Los
síntomas son indicios de que algo funciona mal en el organismo,
pero unos son más graves que otros, según la enfermedad que los
origine. Así, no es lo mismo el dolor de una faringitis que el
de una úlcera de estómago. Por otro lado, hay quienes parecen ir
en pos de la enfermedad: los psicoanalistas saben que algunas
actitudes se deben a un mecanismo suicida inconsciente. No seré
yo quien diga que Michael Schumacher o El Juli desean poner fin
a sus días, pero me parece que hacer profesión de la velocidad o
ponerse ante un toro es flirtear con la muerte. La única
diferencia entre eso y pegarse un tiro es que el gatillo de la
pistola se deja en manos del azar.
Lo
que ha venido ocurriendo aquí desde hace décadas con el
temerario desarrollismo del ladrillo forma parte de las
actitudes suicidas. La suspensión de pagos del parque temático
Terra Mítica, aceptada ahora a trámite por una juez a pesar de
las maniobras de la corte zaplanera de los milagros –que medró
hasta el último segundo en su desesperado esfuerzo por
sobrevivir–, ha sido el primer síntoma de la dolencia
autoinfligida que aqueja a la Comunidad Valenciana, un tumor del
tejido territorial que, en términos clínicos, podríamos
denominar "carcinoma ladrilloso".
El
cuerpo de la Comunidad Valenciana, víctima de la dinerofagia de
políticos y especuladores, ha empezado ya a dar síntomas
preocupantes. Los análisis histológicos del órgano
medioambiental y la radiografía del gasto público indican que el
absceso de Terra Mítica amenaza con provocar la necrosis del
aparato endocrino presupuestario y necesita con urgencia un
drenaje quirúrgico del pus cartagenero, antibioterapia
intravenosa contra el bacilo del chanchullo y erradicación de la
mala hierba Zaplanus vulgaris, que produce anemia estival
del erario por transfusión hemorrágica de glóbulos euros en el
mes de julio hacia iglesias de paraísos fiscales. El pronóstico
es gravísimo.
Pero
los caminos de la medicina son imprevisibles. Algunos oncólogos
especialistas en pelotazología parecen haber escogido la
estrategia paradójica de alimentar el cáncer en vez de atajarlo,
con la esperanza de que su previsible implosión cure la
enfermedad: en la deshidratada e hipotensa Benidorm, donde
surgieron las primeras células ladrilleras malignas, se va a
construir el edificio residencial más alto del universo, Torre
Lugano, cuya erección lo elevará hasta los 238 metros de altura.
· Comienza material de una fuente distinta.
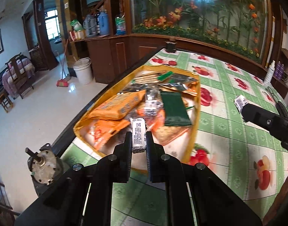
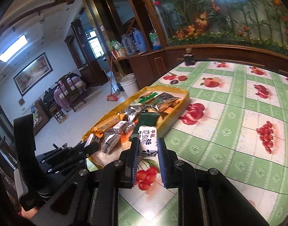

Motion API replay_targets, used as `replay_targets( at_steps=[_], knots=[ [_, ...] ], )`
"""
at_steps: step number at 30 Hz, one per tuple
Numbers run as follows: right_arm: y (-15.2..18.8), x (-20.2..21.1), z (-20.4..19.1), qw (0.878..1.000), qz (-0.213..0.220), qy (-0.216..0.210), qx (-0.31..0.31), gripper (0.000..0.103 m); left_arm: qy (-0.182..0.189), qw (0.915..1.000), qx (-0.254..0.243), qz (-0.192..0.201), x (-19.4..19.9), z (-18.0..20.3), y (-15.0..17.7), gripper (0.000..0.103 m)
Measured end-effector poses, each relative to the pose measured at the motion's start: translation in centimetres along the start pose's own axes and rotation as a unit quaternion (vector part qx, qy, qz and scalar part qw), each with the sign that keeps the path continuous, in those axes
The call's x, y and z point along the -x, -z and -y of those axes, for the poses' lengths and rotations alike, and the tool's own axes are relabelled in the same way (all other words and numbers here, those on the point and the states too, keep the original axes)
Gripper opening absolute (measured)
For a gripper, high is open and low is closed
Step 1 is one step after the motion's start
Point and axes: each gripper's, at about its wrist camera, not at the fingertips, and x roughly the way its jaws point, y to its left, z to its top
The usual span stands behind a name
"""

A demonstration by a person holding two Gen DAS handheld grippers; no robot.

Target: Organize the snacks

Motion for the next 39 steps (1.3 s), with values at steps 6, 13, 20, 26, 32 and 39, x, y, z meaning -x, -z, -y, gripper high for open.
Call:
replay_targets(
  at_steps=[6, 13, 20, 26, 32, 39],
  knots=[
    [-1.6, -2.3, -1.5, 1.000, -0.002, -0.014, 0.011, 0.022, -0.012, 0.9998, 0.007, 0.012, 0.1, -1.1, -0.5, 0.011],
    [-4.0, -4.4, -2.4, 1.000, 0.001, -0.020, 0.022, 0.022, -0.008, 0.9998, 0.006, 0.018, -0.3, -1.3, -1.4, 0.011],
    [-4.7, -5.8, -1.9, 1.000, -0.005, -0.015, 0.022, 0.022, -0.005, 0.9998, 0.015, 0.009, -1.5, -1.7, -1.7, 0.011],
    [-3.5, -5.7, 0.6, 1.000, -0.015, 0.007, 0.004, 0.022, 0.002, 0.9999, 0.011, 0.002, -2.3, -1.1, -1.7, 0.011],
    [-0.6, -5.9, 4.2, 0.997, -0.051, 0.058, -0.015, 0.025, 0.009, 0.9997, 0.012, -0.017, -3.7, -0.7, -1.3, 0.011],
    [2.5, -5.8, 6.3, 0.993, -0.080, 0.080, -0.038, 0.056, 0.012, 0.9997, 0.003, -0.023, -4.0, 0.2, -1.2, 0.011]
  ],
)
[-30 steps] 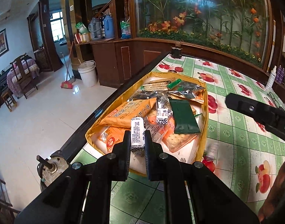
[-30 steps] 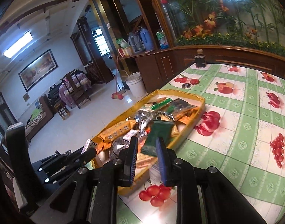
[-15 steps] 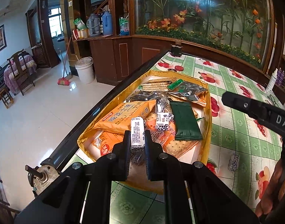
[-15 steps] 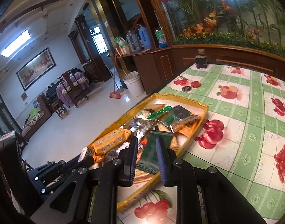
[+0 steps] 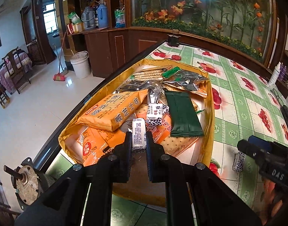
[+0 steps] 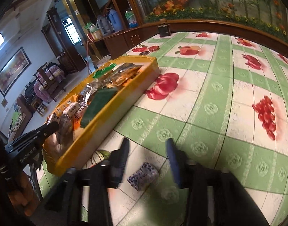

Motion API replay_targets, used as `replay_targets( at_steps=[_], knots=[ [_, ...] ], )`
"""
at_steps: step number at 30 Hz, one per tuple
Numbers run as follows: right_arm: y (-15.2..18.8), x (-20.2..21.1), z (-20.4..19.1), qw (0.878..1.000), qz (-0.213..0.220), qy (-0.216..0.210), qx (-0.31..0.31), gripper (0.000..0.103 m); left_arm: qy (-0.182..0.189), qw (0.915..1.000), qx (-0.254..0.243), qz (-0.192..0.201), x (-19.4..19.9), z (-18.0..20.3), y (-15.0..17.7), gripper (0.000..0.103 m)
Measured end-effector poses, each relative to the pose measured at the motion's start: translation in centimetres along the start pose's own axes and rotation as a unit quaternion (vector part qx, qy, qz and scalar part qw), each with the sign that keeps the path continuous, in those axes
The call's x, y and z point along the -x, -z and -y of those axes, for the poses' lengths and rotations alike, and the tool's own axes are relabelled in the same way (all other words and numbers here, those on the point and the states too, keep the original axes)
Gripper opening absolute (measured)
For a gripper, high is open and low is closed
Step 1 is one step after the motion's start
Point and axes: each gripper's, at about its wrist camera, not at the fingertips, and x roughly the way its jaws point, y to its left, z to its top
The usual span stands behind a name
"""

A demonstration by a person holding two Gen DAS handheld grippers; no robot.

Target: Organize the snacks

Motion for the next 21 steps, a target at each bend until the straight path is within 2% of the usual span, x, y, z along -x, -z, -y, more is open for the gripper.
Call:
replay_targets(
  at_steps=[5, 9, 11, 16, 21],
  knots=[
    [1.2, -0.1, -1.3, 0.999, -0.009, 0.032, 0.042, 0.057, 0.003, 1.0000, -0.003, -0.003, -0.1, 0.3, 0.2, 0.011],
    [2.0, -0.7, -2.1, 0.997, -0.021, 0.040, 0.067, 0.054, 0.005, 1.0000, -0.002, -0.005, 0.0, 0.2, 0.2, 0.011],
    [2.3, -0.9, -2.6, 0.996, -0.027, 0.045, 0.078, 0.035, 0.005, 1.0000, 0.000, -0.005, 0.0, 0.1, 0.1, 0.011],
    [2.2, -0.4, -3.3, 0.995, -0.017, 0.036, 0.087, 0.035, 0.006, 1.0000, -0.001, -0.007, -0.1, 0.0, 0.1, 0.011],
    [-0.1, 1.0, -4.4, 0.996, 0.014, 0.016, 0.085, 0.035, 0.008, 0.9999, -0.003, -0.006, -0.1, 0.0, 0.0, 0.011]
  ],
)
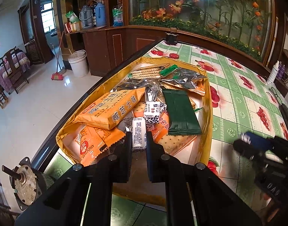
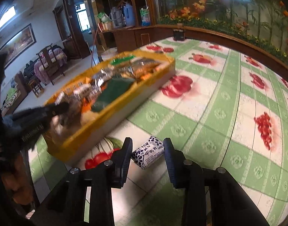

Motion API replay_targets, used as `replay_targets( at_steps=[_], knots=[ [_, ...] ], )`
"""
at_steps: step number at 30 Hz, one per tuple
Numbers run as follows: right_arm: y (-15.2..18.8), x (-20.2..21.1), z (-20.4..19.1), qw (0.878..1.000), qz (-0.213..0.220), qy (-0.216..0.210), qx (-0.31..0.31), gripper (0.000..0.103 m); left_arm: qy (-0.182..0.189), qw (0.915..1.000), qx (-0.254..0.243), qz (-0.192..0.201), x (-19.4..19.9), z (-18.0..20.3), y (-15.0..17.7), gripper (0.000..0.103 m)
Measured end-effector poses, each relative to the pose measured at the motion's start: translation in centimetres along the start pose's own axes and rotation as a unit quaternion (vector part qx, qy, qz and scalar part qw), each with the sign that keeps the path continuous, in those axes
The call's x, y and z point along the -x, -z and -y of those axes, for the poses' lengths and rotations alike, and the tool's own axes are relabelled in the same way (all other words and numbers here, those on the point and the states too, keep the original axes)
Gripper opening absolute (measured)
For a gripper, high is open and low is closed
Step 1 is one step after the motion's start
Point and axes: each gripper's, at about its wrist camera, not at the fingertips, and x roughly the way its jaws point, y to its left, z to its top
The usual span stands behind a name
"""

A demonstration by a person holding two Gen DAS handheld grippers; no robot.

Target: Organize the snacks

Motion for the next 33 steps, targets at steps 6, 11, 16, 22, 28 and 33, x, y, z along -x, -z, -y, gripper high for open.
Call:
replay_targets(
  at_steps=[6, 11, 16, 22, 28, 33],
  knots=[
    [-3.7, 0.1, -2.1, 0.999, 0.028, -0.034, 0.013, 0.035, -0.002, 1.0000, -0.001, 0.002, 0.0, -0.1, -0.2, 0.011],
    [-5.3, -1.2, -4.1, 0.998, 0.030, -0.056, 0.028, 0.035, -0.002, 1.0000, -0.001, 0.004, -0.1, -0.4, -0.2, 0.011],
    [-6.3, -2.2, -5.5, 0.996, 0.033, -0.069, 0.037, 0.035, -0.002, 1.0000, -0.003, 0.004, -0.3, -0.5, -0.3, 0.011],
    [-6.9, -3.8, -5.6, 0.996, 0.025, -0.075, 0.034, 0.035, 0.000, 1.0000, -0.003, 0.004, -0.4, -0.6, -0.3, 0.011],
    [-7.1, -5.3, -5.1, 0.997, 0.015, -0.077, 0.024, 0.035, -0.002, 1.0000, -0.008, 0.003, -0.6, -0.5, -0.4, 0.011],
    [-7.1, -6.1, -4.6, 0.997, 0.010, -0.076, 0.016, 0.035, -0.006, 0.9999, -0.012, 0.004, -0.7, -0.2, -0.4, 0.011]
  ],
)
La base teórica de una quimioterapia tan arriesgada es que
cuanto peor, mejor. Dado que la Comunidad Valenciana es ya el
edén terrenal del cemento armado con urbanizaciones sin fin, el
Oceanogràfic y la Ciudad de las Artes y las Ciencias, se espera
que este nuevo falo profanador del cielo, con su irresistible
poder libidinoso, inyecte en la zona afectada un gotero continuo
de hormonas inversionistas que mantengan las constantes vitales
de la plusvalía.
Sin embargo, los médicos naturópatas
opinan lo contrario. Dicen que Benidorm es un cadáver ambulante
condenado sin remisión a la insuficiencia turística congestiva
con infarto agudo de ladrillocardio y andan ya redactando el
informe de la autopsia, en el que Torre Lugano aparecerá como la
última metástasis del carcinoma ladrilloso. Dios bendito.